Look below and pull out each line with the word "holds".

★ ★ ★

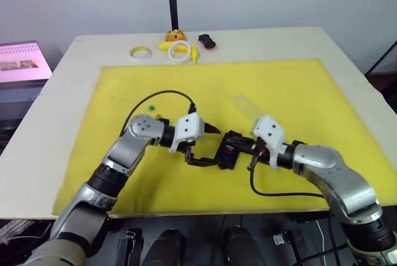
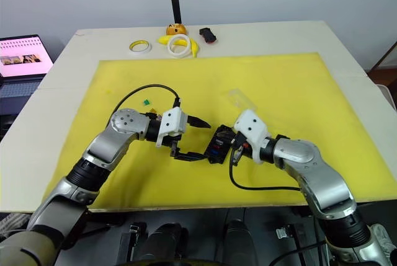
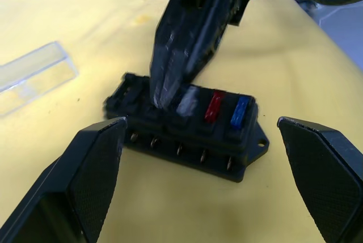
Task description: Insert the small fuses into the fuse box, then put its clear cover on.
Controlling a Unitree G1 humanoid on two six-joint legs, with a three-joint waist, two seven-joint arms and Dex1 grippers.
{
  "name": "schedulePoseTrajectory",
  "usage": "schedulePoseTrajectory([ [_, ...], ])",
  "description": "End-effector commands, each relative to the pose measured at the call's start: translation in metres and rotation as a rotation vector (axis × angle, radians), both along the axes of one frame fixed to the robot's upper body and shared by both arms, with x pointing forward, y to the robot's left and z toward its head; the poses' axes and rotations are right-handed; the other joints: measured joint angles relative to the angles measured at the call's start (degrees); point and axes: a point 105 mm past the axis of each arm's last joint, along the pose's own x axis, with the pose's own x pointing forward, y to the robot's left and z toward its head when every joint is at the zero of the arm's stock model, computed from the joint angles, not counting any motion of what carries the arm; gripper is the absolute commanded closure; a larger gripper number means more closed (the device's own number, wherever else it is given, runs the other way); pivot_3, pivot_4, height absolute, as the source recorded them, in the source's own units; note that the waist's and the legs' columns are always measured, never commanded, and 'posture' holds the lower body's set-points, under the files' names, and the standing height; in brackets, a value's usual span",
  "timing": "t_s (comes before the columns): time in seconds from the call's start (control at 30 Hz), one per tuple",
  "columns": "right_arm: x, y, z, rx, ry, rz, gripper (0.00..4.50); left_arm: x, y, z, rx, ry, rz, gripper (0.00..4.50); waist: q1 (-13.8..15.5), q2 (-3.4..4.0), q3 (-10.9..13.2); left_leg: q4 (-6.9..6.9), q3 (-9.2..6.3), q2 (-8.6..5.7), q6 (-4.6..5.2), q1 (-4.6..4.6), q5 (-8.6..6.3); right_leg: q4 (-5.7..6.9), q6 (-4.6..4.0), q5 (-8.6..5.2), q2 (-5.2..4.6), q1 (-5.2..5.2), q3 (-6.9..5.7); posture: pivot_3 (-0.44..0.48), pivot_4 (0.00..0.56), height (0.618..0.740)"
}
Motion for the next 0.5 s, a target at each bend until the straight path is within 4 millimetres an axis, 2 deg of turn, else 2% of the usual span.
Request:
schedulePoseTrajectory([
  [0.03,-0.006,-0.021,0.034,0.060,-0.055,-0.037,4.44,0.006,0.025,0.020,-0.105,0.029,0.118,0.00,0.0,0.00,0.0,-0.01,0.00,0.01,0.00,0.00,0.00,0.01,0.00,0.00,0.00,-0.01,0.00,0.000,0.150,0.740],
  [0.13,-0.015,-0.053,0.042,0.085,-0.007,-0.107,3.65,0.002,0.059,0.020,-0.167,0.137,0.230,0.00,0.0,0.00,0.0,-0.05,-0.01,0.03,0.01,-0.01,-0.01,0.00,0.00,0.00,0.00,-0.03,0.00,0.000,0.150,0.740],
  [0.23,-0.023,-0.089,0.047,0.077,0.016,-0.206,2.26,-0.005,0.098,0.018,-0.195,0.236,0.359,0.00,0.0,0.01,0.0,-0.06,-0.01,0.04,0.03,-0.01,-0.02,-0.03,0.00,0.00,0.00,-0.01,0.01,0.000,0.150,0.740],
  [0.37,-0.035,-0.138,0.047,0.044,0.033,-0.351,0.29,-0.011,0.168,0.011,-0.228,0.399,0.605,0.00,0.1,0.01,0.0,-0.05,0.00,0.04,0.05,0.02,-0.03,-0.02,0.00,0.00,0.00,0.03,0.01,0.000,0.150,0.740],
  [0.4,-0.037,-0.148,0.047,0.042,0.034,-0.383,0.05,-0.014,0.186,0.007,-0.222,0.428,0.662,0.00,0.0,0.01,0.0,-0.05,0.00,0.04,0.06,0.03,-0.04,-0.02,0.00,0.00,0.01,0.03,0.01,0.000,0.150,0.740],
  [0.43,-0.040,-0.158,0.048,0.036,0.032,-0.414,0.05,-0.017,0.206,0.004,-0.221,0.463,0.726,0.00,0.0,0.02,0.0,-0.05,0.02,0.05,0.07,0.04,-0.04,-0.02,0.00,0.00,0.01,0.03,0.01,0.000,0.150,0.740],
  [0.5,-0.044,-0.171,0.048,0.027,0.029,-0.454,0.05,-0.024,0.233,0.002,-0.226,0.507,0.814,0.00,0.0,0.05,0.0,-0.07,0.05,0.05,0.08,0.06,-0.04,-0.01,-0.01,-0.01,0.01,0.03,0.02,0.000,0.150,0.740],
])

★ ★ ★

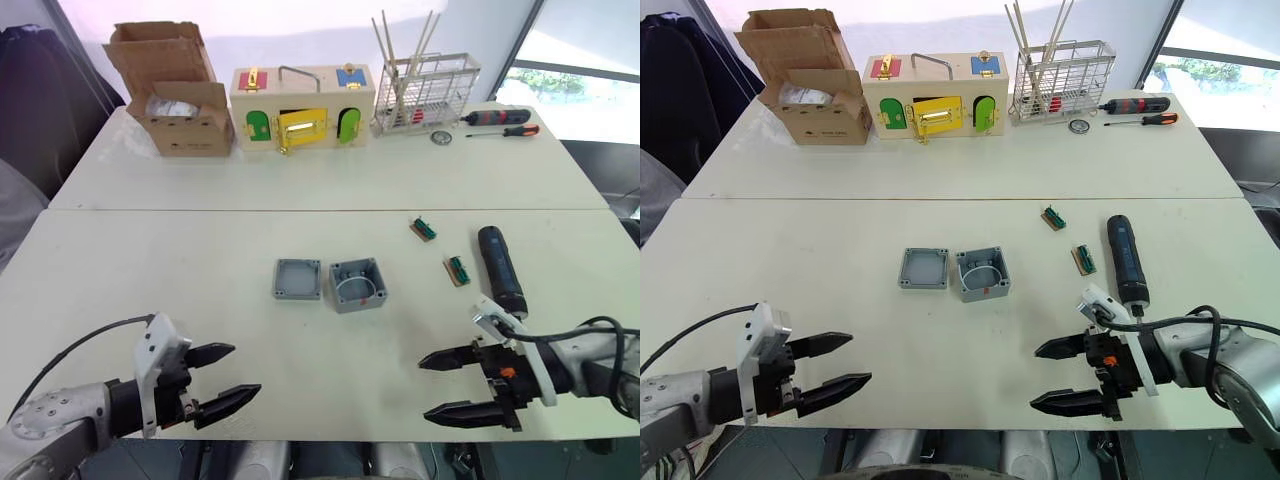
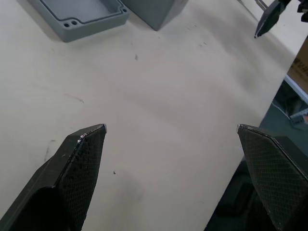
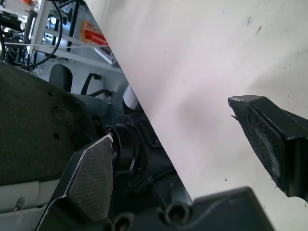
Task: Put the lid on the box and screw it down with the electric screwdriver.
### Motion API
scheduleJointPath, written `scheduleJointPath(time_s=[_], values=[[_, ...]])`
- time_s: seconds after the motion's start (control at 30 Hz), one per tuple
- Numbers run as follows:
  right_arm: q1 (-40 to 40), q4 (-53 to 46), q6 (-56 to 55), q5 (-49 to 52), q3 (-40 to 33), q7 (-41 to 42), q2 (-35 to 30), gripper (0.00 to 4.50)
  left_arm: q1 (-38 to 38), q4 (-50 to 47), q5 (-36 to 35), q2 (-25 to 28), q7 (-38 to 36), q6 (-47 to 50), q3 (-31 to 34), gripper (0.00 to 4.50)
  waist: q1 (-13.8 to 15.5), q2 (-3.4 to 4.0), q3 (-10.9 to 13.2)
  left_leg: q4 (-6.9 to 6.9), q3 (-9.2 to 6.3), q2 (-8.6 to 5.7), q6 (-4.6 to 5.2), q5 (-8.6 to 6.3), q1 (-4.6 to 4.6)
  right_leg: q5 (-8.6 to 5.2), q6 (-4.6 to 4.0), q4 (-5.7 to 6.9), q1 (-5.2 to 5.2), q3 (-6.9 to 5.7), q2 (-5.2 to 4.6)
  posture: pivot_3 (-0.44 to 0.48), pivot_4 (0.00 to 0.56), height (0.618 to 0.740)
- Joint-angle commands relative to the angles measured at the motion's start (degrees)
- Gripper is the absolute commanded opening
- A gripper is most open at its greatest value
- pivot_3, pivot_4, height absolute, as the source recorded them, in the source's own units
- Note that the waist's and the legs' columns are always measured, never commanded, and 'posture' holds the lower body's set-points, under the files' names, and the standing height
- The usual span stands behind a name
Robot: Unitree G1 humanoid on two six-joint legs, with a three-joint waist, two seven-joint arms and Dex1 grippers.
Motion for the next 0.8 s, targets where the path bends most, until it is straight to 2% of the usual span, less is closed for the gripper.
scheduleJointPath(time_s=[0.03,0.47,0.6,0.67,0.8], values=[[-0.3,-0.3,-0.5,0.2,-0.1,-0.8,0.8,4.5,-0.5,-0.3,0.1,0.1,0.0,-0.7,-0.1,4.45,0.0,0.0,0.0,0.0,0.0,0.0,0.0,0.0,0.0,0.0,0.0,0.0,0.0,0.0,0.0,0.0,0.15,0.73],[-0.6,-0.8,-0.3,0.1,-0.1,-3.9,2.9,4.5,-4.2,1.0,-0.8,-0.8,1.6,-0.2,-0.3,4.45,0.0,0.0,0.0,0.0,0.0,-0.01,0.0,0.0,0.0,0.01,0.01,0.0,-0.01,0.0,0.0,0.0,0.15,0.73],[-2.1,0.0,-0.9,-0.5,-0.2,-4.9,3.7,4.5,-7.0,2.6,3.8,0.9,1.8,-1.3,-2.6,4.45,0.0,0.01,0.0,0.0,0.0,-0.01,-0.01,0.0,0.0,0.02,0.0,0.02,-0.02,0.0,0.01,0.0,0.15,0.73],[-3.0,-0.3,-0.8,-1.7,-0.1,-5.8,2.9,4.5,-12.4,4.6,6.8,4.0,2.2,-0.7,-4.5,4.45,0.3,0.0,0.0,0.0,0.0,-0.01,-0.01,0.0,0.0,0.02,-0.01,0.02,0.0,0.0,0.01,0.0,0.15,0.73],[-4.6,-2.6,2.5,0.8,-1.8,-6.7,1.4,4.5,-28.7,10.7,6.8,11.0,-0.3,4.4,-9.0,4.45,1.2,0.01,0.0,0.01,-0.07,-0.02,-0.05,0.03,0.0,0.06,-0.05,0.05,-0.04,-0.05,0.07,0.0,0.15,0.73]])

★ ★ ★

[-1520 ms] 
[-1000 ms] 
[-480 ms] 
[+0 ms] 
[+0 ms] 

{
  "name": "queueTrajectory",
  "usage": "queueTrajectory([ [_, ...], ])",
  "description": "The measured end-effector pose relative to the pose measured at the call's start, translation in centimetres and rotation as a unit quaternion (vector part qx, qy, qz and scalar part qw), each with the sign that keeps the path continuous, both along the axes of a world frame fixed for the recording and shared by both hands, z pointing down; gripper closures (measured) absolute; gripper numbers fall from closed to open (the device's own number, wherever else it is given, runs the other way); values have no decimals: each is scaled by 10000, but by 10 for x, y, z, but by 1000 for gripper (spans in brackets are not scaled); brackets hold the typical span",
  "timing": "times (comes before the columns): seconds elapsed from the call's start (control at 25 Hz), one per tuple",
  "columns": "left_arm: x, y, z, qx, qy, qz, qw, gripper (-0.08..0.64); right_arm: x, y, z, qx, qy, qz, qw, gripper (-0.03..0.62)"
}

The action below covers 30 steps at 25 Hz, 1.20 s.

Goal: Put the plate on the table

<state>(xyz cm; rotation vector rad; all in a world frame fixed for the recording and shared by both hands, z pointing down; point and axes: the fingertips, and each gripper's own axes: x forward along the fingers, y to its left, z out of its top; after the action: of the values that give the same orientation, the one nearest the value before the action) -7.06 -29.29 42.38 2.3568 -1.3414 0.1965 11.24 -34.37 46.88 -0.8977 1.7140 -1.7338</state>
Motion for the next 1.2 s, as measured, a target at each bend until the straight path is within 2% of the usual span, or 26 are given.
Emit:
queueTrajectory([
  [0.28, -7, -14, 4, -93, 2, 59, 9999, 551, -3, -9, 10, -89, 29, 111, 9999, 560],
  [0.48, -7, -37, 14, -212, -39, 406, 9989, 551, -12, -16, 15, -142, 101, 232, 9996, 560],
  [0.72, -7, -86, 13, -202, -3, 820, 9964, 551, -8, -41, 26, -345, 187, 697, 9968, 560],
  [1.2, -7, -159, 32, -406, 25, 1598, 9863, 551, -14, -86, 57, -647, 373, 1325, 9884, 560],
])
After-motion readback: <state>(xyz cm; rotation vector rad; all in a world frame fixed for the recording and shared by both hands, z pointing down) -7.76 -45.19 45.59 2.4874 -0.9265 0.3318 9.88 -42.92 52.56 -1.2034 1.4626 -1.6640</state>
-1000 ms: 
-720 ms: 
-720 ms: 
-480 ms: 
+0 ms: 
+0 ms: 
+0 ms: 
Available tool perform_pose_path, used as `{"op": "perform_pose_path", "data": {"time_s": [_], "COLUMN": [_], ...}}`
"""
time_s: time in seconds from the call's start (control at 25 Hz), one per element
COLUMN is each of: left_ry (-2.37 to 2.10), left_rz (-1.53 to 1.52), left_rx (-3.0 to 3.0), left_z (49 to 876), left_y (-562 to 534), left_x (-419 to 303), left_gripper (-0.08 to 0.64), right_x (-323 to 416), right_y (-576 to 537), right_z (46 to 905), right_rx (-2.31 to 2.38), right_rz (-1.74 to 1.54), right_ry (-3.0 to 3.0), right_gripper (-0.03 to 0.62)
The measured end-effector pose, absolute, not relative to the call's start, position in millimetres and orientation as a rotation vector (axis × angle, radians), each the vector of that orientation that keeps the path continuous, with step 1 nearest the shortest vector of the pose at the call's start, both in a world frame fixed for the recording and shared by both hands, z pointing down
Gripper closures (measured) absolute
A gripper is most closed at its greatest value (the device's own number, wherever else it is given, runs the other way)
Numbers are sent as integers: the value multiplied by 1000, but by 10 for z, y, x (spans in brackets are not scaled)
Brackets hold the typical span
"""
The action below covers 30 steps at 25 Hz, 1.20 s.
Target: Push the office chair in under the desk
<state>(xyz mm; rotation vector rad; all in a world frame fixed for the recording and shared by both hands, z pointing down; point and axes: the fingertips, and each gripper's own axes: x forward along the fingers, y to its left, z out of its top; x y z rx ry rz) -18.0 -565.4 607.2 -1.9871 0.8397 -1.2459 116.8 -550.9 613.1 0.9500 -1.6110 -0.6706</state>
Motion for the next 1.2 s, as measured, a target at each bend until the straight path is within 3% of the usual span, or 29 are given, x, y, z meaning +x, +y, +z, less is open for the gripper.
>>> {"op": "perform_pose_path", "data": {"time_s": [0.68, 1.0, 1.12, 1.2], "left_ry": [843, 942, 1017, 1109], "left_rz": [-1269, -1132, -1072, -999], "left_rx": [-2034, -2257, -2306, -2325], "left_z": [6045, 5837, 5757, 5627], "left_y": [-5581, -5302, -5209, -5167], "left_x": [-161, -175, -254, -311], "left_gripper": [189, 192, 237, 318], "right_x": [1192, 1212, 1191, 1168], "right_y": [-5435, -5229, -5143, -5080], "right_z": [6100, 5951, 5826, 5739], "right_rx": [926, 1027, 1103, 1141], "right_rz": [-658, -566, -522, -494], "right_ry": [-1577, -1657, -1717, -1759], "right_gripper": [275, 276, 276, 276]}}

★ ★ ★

Exercise output ::
  "description": "End-effector commands, each relative to the pose measured at the call's start: translation in metres and rotation as a rotation vector (axis × angle, radians), both along the axes of one frame fixed to the robot's upper body and shared by both arms, with x pointing forward, y to the robot's left and z toward its head; the poses' axes and rotations are right-handed; the other joints: measured joint angles relative to the angles measured at the call's start (degrees); point and axes: a point 105 mm past the axis of each arm's last joint, along the pose's own x axis, with the pose's own x pointing forward, y to the robot's left and z toward its head when every joint is at the zero of the arm's stock model, computed from the joint angles, not counting any motion of what carries the arm; gripper is the absolute commanded closure; a larger gripper number means more closed (the device's own number, wherever else it is given, runs the other way); pivot_3, pivot_4, height absolute, as the source recorded them, in the source's own units; note that the waist's and the legs' columns are always measured, never commanded, and 'posture' holds the lower body's set-points, under the files' names, and the standing height; in brackets, a value's usual span",
- Note that the waist's and the legs' columns are always measured, never commanded, and 'posture' holds the lower body's set-points, under the files' names, and the standing height

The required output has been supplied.